Neto Lucio Assis Araujo, Freire Alessandra Maia, Silva Luciano Paulino
Embrapa Genetic Resources and Biotechnology, Laboratory of Nanobiotechnology (LNANO), Brasília 70770-917, DF, Brazil.
Postgraduate Program in Pharmaceutical Sciences, Federal University of Paraná (UFPR), Curitiba 80210-170, PR, Brazil.
Biomedicines. 2025 Jan 15;13(1):208. doi: 10.3390/biomedicines13010208.
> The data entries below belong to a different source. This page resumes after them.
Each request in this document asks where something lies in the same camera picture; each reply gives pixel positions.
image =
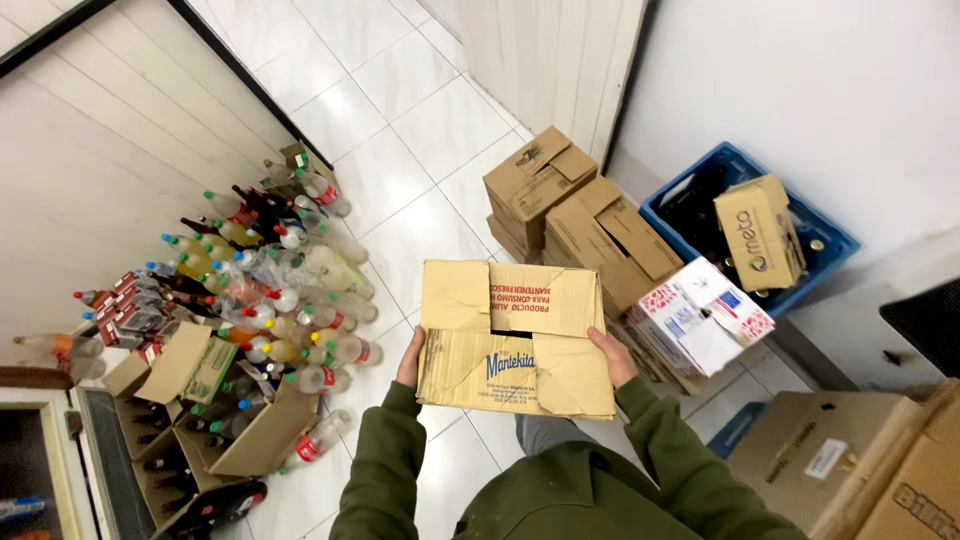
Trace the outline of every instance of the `hand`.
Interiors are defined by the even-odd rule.
[[[634,360],[630,358],[627,346],[613,337],[600,332],[594,327],[587,330],[587,337],[607,356],[607,369],[610,371],[610,381],[614,388],[619,388],[630,379],[640,374]]]
[[[417,366],[420,364],[420,348],[423,347],[423,341],[426,340],[426,332],[420,325],[414,328],[414,338],[410,340],[407,346],[407,352],[403,353],[403,359],[400,360],[400,366],[396,368],[396,381],[400,384],[406,384],[411,388],[417,387]]]

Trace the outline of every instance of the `blue plastic crate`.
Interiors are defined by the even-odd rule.
[[[640,205],[640,215],[643,216],[643,219],[647,220],[650,226],[686,262],[692,261],[700,254],[687,244],[679,233],[660,219],[657,215],[657,209],[660,207],[663,195],[690,175],[712,170],[721,165],[727,165],[727,174],[723,180],[724,187],[767,174],[765,168],[735,146],[729,142],[722,142]],[[790,199],[788,208],[793,216],[793,225],[797,230],[797,237],[801,244],[808,245],[811,240],[819,239],[824,242],[825,248],[812,254],[809,251],[804,251],[806,273],[800,277],[794,286],[787,289],[770,289],[770,296],[763,303],[763,308],[775,319],[780,317],[804,294],[809,292],[814,285],[821,282],[860,248],[859,242],[813,205],[789,189],[786,189],[786,194]]]

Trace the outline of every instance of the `white door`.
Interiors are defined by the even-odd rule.
[[[469,75],[534,134],[603,165],[646,0],[460,0]]]

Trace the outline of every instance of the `black door frame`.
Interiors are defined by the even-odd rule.
[[[0,79],[9,75],[17,67],[23,65],[24,62],[36,56],[40,51],[52,45],[71,30],[84,24],[87,19],[101,12],[115,1],[116,0],[84,0],[77,6],[74,6],[72,10],[57,17],[56,20],[32,36],[24,39],[23,42],[0,57]],[[267,93],[267,90],[253,77],[253,74],[247,71],[243,63],[240,62],[220,38],[210,30],[210,27],[207,26],[203,18],[194,11],[193,7],[190,6],[186,0],[166,0],[166,2],[183,17],[183,20],[204,40],[207,46],[213,49],[213,52],[220,57],[220,60],[222,60],[227,67],[230,68],[230,71],[243,82],[244,86],[256,96],[256,99],[260,100],[260,103],[270,111],[270,114],[290,132],[290,135],[296,140],[302,141],[307,148],[324,162],[324,165],[332,170],[333,163],[324,157],[320,149],[303,134],[300,128],[297,127],[297,124],[294,124],[293,120],[287,116],[287,113],[276,104],[274,98],[270,97],[270,94]]]

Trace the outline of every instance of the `jacket sleeve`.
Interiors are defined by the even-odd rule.
[[[330,538],[417,538],[417,475],[426,430],[415,390],[393,381],[382,406],[367,409]]]
[[[675,400],[661,400],[634,377],[615,397],[627,413],[627,437],[660,487],[660,506],[707,540],[804,539],[786,518],[769,512],[750,487],[733,479],[680,417]]]

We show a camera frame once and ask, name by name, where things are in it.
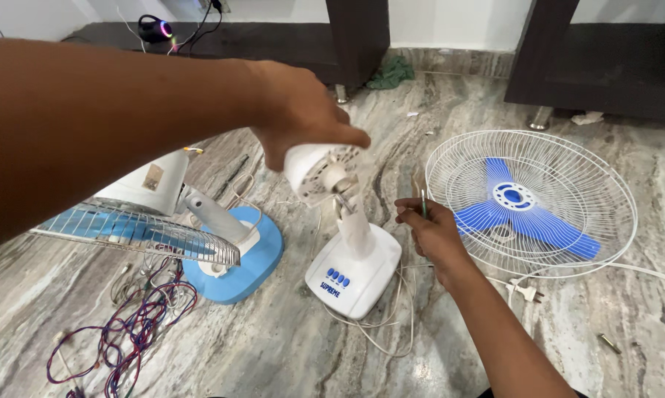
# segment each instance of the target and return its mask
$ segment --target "power socket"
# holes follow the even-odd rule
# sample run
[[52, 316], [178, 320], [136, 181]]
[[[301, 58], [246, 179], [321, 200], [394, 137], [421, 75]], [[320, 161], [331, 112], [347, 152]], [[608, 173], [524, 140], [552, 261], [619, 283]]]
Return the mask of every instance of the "power socket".
[[[197, 0], [200, 3], [200, 12], [203, 14], [207, 12], [207, 7], [209, 7], [209, 0]], [[227, 0], [219, 0], [220, 3], [222, 3], [222, 14], [225, 13], [231, 13], [232, 10], [229, 8], [229, 4], [227, 3]]]

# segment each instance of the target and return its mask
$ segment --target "hand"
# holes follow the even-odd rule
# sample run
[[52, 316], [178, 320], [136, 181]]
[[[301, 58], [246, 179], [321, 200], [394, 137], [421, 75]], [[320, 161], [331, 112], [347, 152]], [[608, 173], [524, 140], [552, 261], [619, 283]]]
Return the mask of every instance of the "hand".
[[308, 69], [273, 61], [250, 62], [249, 67], [262, 93], [252, 131], [264, 147], [268, 168], [283, 170], [286, 151], [298, 144], [369, 146], [369, 136], [349, 125], [347, 112]]
[[428, 257], [434, 263], [434, 272], [443, 286], [448, 286], [449, 274], [456, 264], [473, 264], [463, 246], [453, 212], [433, 200], [426, 200], [424, 220], [421, 198], [397, 199], [397, 224], [405, 222], [412, 228], [411, 237], [419, 256]]

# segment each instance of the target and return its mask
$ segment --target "metal cabinet leg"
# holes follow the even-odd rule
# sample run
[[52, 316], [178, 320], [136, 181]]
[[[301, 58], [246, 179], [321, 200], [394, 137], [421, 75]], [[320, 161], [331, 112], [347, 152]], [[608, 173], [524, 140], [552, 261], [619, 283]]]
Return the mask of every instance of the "metal cabinet leg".
[[549, 120], [552, 113], [553, 108], [550, 106], [540, 106], [533, 115], [529, 116], [526, 126], [532, 130], [544, 131], [549, 128]]
[[338, 104], [347, 104], [347, 90], [342, 84], [335, 85], [335, 94], [337, 95]]

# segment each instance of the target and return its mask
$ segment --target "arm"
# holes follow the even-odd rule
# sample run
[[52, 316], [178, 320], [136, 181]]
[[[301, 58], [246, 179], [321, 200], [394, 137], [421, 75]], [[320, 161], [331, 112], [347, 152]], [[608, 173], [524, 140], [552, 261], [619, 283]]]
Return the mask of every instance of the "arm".
[[398, 223], [411, 228], [420, 256], [434, 263], [438, 281], [458, 304], [496, 397], [566, 397], [576, 394], [539, 350], [496, 289], [473, 263], [456, 229], [453, 213], [427, 200], [399, 199]]
[[295, 144], [369, 146], [306, 69], [0, 39], [0, 243], [148, 161], [243, 127], [278, 171]]

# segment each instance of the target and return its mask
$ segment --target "marble floor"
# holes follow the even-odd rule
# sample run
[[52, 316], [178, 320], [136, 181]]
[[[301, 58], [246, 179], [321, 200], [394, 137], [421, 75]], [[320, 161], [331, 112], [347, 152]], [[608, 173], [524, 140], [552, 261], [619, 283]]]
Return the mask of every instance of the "marble floor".
[[[424, 166], [443, 140], [463, 132], [523, 128], [527, 107], [505, 104], [506, 80], [418, 73], [391, 91], [361, 90], [345, 105], [372, 136], [362, 167], [371, 222], [396, 237], [404, 264], [421, 264], [407, 227], [392, 220], [396, 198], [424, 185]], [[407, 117], [407, 113], [418, 116]], [[551, 134], [606, 159], [632, 190], [640, 223], [620, 262], [665, 273], [665, 124], [609, 116], [577, 126], [554, 120]], [[284, 178], [262, 165], [249, 131], [203, 143], [185, 182], [218, 202], [233, 199], [230, 184], [253, 168], [248, 199], [279, 225], [286, 242], [281, 263], [246, 300], [223, 306], [201, 300], [161, 334], [145, 355], [134, 397], [475, 397], [488, 387], [482, 363], [449, 294], [428, 268], [416, 268], [414, 345], [406, 357], [382, 354], [360, 330], [333, 320], [303, 282], [314, 245], [336, 233], [333, 211], [309, 209]], [[320, 232], [315, 234], [321, 216]], [[103, 324], [114, 311], [109, 286], [135, 253], [23, 235], [0, 247], [0, 397], [60, 397], [69, 385], [49, 384], [45, 365], [62, 329]], [[509, 279], [498, 270], [493, 276]], [[398, 281], [369, 320], [391, 310]], [[515, 297], [514, 311], [568, 382], [591, 397], [665, 397], [665, 282], [623, 269], [565, 280], [533, 280], [542, 304]], [[409, 314], [407, 300], [400, 315]], [[391, 350], [405, 350], [408, 318], [373, 329]], [[605, 333], [617, 355], [597, 338]], [[94, 362], [97, 333], [63, 352], [73, 370]], [[55, 361], [57, 376], [63, 367]], [[100, 396], [107, 368], [80, 380]]]
Machine learning is used to analyze images by training algorithms on data to recognize patterns and identify objects, with applications in various fields, such as medicine, security, and automation. Meanwhile, histological cross-sections, whether longitudinal or transverse, expose layers of tissues or tissue mimetics, which provide crucial information for microscopic analysis. : This study aimed to employ the Google platform "Teachable Machine" to apply artificial intelligence (AI) in the interpretation of histological cross-section images of hydrogel filaments. : The production of 3D hydrogel filaments involved different combinations of sodium alginate and gelatin polymers, as well as a cross-linking agent, and subsequent stretching until rupture using an extensometer. Cross-sections of stretched and unstretched filaments were created and stained with hematoxylin and eosin. Using the Teachable Machine platform, images were grouped and trained for subsequent prediction. : Over six hundred histological cross-section images were obtained and stored in a virtual database. Each hydrogel combination exhibited variations in coloration, and some morphological structures remained consistent. The AI efficiently identified and differentiated images of stretched and unstretched filaments. However, some confusion arose when distinguishing among variations in hydrogel combinations. : Therefore, the image prediction tool for biopolymeric hydrogel histological cross-sections using Teachable Machine proved to be an efficient strategy for distinguishing stretched from unstretched filaments.
机器学习用于通过对数据训练算法来分析图像,以识别模式和识别物体,其应用于医学、安全和自动化等各个领域。同时,组织学横截面,无论是纵向还是横向,都暴露出组织层或组织模拟物,这为微观分析提供了关键信息。本研究旨在利用谷歌平台“可教机器”将人工智能(AI)应用于水凝胶细丝组织学横截面图像的解读。3D水凝胶细丝的制作涉及海藻酸钠和明胶聚合物的不同组合以及一种交联剂,随后使用引伸计进行拉伸直至断裂。制作拉伸和未拉伸细丝的横截面,并用苏木精和伊红染色。使用可教机器平台对图像进行分组和训练以便后续预测。获得了六百多张组织学横截面图像并存储在虚拟数据库中。每种水凝胶组合在染色方面都有差异,并且一些形态结构保持一致。人工智能有效地识别并区分了拉伸和未拉伸细丝的图像。然而,在区分水凝胶组合的差异时出现了一些混淆。因此,事实证明,使用可教机器的生物聚合物水凝胶组织学横截面图像预测工具是区分拉伸细丝和未拉伸细丝的有效策略。